What needs to be done: Copy exactly, and only, the lines from the line containing "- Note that" through the last line of the records below, both included, and leave out any pictures.

Entries provided:

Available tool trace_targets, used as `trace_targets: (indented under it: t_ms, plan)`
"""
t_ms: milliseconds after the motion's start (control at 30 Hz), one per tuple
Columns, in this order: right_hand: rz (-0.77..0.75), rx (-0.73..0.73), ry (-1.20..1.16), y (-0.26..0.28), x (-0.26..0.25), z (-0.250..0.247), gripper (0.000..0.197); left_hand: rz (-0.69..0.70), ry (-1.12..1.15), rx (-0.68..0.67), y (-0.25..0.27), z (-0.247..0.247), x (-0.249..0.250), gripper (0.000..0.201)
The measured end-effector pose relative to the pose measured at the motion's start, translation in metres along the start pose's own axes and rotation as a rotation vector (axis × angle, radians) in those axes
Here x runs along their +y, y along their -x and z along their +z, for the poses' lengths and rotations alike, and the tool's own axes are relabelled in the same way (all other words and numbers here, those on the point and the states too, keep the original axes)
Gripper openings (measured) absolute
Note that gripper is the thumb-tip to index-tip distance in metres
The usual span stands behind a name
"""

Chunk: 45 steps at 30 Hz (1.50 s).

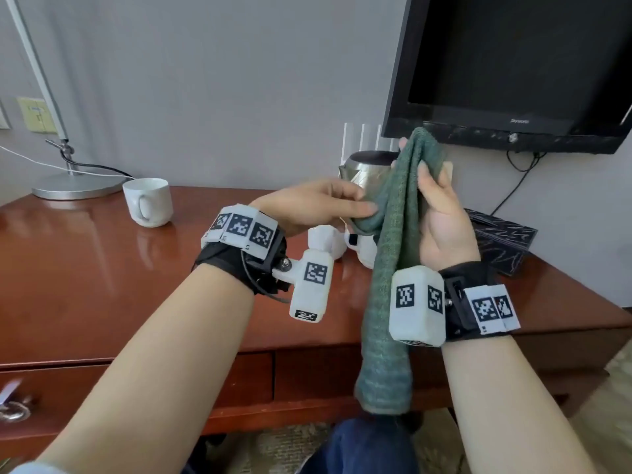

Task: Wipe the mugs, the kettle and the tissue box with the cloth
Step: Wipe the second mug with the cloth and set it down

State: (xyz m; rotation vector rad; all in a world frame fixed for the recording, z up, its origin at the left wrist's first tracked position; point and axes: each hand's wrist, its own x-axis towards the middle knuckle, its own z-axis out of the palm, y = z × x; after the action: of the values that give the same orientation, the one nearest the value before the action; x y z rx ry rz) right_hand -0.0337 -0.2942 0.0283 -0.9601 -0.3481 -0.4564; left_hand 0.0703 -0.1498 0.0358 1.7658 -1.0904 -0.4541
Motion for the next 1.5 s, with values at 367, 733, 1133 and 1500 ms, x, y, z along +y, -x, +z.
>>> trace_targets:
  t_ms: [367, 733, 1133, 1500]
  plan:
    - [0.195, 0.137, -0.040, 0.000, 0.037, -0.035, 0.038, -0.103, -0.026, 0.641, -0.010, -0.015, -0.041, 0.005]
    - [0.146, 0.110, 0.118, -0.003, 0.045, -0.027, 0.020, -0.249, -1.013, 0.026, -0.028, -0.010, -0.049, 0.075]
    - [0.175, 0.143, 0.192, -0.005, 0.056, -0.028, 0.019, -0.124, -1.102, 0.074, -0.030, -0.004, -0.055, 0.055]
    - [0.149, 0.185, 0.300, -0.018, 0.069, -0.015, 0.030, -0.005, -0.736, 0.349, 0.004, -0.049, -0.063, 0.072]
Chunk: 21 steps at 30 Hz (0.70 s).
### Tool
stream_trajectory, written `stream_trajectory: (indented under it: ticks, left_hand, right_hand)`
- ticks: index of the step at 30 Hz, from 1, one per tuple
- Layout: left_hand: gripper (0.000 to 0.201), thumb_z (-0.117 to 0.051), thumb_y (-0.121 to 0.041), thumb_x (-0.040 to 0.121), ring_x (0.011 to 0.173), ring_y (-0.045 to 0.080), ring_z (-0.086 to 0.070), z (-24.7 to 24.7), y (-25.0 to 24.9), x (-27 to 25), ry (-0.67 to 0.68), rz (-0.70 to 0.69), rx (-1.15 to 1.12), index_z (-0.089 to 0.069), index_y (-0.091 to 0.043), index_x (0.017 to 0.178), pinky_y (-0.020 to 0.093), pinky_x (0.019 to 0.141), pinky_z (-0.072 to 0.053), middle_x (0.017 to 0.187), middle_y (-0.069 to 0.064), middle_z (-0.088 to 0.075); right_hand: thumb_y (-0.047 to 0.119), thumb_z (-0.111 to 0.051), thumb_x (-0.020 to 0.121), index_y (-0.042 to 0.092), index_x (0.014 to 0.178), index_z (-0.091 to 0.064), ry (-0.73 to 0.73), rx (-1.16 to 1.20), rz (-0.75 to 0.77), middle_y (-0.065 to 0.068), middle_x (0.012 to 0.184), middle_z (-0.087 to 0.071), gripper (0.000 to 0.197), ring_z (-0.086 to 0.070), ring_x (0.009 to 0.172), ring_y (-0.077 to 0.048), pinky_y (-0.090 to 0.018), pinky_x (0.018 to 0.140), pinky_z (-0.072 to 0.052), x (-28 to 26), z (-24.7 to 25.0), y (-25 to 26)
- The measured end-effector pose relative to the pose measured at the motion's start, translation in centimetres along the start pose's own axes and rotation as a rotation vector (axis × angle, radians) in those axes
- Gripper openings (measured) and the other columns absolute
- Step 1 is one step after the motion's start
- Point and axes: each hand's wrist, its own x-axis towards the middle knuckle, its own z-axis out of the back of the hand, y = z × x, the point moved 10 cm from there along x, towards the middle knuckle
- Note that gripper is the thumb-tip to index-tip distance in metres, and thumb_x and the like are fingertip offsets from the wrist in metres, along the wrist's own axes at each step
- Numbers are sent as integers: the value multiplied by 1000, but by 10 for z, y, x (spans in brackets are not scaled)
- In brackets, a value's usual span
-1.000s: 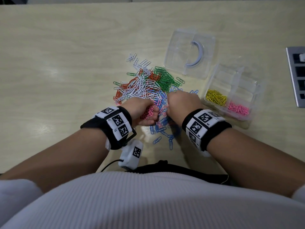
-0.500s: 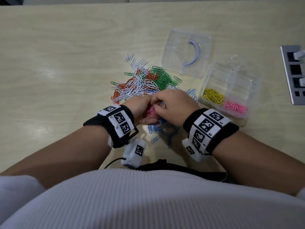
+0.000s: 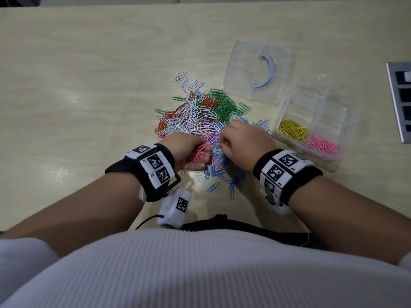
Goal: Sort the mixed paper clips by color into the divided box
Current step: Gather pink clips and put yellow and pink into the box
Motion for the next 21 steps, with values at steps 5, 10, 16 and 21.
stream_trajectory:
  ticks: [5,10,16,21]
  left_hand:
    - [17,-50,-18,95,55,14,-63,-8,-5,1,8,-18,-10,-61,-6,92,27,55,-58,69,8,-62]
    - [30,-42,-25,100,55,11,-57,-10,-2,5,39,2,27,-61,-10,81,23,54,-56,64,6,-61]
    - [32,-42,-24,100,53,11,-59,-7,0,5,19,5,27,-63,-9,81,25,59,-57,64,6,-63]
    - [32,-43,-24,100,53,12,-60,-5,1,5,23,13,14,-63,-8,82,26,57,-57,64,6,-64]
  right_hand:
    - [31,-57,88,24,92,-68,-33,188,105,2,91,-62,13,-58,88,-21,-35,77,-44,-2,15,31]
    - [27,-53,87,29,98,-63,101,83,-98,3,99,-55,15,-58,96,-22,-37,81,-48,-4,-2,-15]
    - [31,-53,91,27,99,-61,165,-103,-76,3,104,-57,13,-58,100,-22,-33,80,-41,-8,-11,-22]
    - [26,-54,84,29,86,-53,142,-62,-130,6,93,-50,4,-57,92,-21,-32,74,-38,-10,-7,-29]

Result below:
- Note that gripper is the thumb-tip to index-tip distance in metres, and thumb_x and the like are fingertip offsets from the wrist in metres, along the wrist's own axes at each step
- Numbers are sent as integers: the value multiplied by 1000, but by 10 for z, y, x (spans in brackets are not scaled)
- In brackets, a value's usual span
-1.000s: 
-0.500s: 
+0.000s: 
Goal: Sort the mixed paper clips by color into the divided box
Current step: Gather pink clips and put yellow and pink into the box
Motion for the next 21 steps, with values at steps 5, 10, 16 and 21.
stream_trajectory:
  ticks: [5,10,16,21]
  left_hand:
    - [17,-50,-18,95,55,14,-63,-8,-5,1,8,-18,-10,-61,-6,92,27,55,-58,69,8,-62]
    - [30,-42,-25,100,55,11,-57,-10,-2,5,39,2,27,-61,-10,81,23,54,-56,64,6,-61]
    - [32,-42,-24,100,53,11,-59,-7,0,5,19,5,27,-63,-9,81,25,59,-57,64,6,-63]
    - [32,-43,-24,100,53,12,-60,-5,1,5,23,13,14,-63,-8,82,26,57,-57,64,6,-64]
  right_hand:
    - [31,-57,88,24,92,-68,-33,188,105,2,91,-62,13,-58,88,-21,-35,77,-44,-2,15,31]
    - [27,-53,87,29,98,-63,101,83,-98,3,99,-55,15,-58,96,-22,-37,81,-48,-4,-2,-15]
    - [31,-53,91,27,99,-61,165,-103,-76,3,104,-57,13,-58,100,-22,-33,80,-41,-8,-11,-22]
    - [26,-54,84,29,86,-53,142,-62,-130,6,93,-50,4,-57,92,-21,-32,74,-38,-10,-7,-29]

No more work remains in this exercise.